RETIREMENT - Alternative Retirement Plans

Even as the alternatives market swoons, money managers are adding asset classes beyond stocks and bonds to defined contribution plans.

Asset managers in defined contribution plans are starting to include more than just stocks and bonds in their allocations. That’s particularly true of so-called target-date and target-risk portfolios, which are constructed around an investor’s planned retirement date or risk tolerance. Asset classes ranging from global real estate and commodities to Treasury Inflation Protected Securities (TIPS) and alternative investments like market-neutral funds are offered. Some asset managers are even exploring adding hedge funds and private equity.

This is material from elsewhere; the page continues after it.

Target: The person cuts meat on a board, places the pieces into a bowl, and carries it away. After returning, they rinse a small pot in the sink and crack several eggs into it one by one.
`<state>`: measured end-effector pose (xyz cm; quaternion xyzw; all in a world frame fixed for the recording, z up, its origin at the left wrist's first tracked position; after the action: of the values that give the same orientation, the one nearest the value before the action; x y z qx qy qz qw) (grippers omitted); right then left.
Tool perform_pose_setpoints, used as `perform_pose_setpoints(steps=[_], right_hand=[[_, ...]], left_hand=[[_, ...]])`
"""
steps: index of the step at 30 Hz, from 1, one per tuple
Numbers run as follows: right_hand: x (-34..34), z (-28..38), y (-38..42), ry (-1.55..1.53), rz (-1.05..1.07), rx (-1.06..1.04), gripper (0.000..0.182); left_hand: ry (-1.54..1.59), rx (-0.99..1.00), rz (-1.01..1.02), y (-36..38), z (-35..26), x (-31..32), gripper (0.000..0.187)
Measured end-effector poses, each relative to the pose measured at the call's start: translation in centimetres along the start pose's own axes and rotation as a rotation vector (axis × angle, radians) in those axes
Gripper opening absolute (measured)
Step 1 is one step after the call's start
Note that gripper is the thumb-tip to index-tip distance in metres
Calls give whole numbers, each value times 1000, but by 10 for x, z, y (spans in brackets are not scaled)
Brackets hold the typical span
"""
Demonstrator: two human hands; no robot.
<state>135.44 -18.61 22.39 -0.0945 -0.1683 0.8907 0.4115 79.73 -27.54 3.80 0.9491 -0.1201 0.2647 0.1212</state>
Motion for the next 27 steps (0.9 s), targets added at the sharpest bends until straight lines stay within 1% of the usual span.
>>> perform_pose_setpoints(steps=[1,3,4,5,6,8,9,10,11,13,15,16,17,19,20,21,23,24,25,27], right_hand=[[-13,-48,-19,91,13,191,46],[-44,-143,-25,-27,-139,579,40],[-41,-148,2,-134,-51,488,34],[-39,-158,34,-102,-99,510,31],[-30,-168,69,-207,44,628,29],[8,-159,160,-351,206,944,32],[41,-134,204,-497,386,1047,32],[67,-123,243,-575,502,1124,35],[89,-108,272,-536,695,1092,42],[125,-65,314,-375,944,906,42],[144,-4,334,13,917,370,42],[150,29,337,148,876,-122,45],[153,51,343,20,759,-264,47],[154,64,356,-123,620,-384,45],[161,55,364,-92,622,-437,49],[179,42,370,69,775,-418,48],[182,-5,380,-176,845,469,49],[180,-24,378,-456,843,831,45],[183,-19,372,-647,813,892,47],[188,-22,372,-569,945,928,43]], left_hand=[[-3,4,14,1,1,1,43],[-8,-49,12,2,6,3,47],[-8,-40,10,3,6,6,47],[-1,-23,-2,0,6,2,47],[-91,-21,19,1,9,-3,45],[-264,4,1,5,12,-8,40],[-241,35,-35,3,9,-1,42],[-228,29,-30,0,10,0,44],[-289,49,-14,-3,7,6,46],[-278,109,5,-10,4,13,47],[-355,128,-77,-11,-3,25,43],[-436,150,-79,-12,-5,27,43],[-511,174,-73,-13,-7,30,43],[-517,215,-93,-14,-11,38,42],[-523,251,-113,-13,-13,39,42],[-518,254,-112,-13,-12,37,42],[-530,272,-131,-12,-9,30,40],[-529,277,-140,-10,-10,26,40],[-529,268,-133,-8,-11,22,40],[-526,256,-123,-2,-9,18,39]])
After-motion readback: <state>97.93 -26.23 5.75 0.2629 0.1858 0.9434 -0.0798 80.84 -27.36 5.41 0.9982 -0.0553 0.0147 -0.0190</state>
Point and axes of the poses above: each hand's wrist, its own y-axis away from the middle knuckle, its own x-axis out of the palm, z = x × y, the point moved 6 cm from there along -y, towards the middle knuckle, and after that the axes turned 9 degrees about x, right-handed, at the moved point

The moves borrow from the playbooks of corporate and public pension funds, foundations and endowments, all of which have been adding alternative investments to diversify and protect their portfolios. The challenge for plan sponsors is how to communicate the opportunities to participants.

“Explaining commodities, futures contracts or hedge funds is like trying to explain brain surgery in a couple of minutes,” says Joe Ewing, vice president of investor relations and human resources at Terra Industries in Sioux City, Iowa. Asset managers have launched

target-date and target-risk funds since the bear market of the early 2000s to stop investors from chasing funds with the hottest performance and to push them to create diversified portfolios. The funds got a shot in the arm from the Pension Protection Act of 2006, which directs the Department of Labor to define eligible investments that can be used as default options for employees who do not make their own choices. The DoL’s Employee Benefits Security Administration has proposed including target-date and target-risk funds on that list.

Goldman Sachs Asset Management, Principal Financial Group’s Principal Global Investors, AllianceBernstein Institutional Investments and UBS are among the managers exploring ways to add alternative asset classes to these popular retirement funds. GSAM, with $7.6 billion in its asset allocation funds, has launched a specialized fund that uses only so-called exotic beta asset classes, including global commodities, real estate investment trusts, emerging-markets equities and high-yield bonds. The fund is designed to be used with one of its target-risk funds. “Everyone is thinking hard about mixing portfolios differently now,” says Alec Stais, head of the multiproduct investment group.

As 401(k) plans have matured, sponsors have incorporated features of traditional pensions. Michael Finnigan, chief investment officer at Principal Global Investors, which has $24 billion in target-risk and target-date funds, says these offerings are “starting to feel like old defined benefit plans with multiple asset classes and automatic rebalancing between sectors. Private real estate, natural resources and hedge funds are a natural extension of that evolution.” Principal has added asset classes such as preferred securities and TIPS, as well as REITs, high-yield bonds and emerging-markets equities, to some funds. It is looking for a way to include private equity, private real estate and hedge funds to its offerings.

Recent market gyrations could crimp the appetite for alternatives. “Sponsors are discovering that the bond fund in their plan may not be quite as vanilla as they originally thought,” says Carl Hess, a Watson Wyatt Worldwide consultant. But, he adds, “there’s an inevitable move to TIPs, commodities and even hedge fund strategies in target funds.”

DWS Scudder, the U.S. retail division of Deutsche Asset Management, offers a fund of funds that is far along the curve toward hedge funds, say consultants. DWS Alternative Asset Allocation Plus includes a market-neutral fund; it also uses a portable alpha strategy and mixes in commodities, emerging-markets debt and equity, global real estate securities, gold and precious metals, among others. “Sponsors want to improve the diversification choices available to investors, but they don’t want to add just a commodities fund or an emerging-markets fund,” says Doug Beck, head of product management at DWS Scudder. DWS plans to add similar alternatives to its target-risk funds.

Joseph Healy, director of defined contribution product management and marketing for AllianceBernstein Institutional Investments, says plan sponsors are increasingly asking about alternatives. But he believes the defined contribution market is still a ways away from broad usage of hedge funds. “The DC market is increasingly modeling itself after defined benefit plans. But sponsors still have to struggle with different issues like daily cash flows and minimizing the risk that individuals will fall short of their retirement needs,” he says.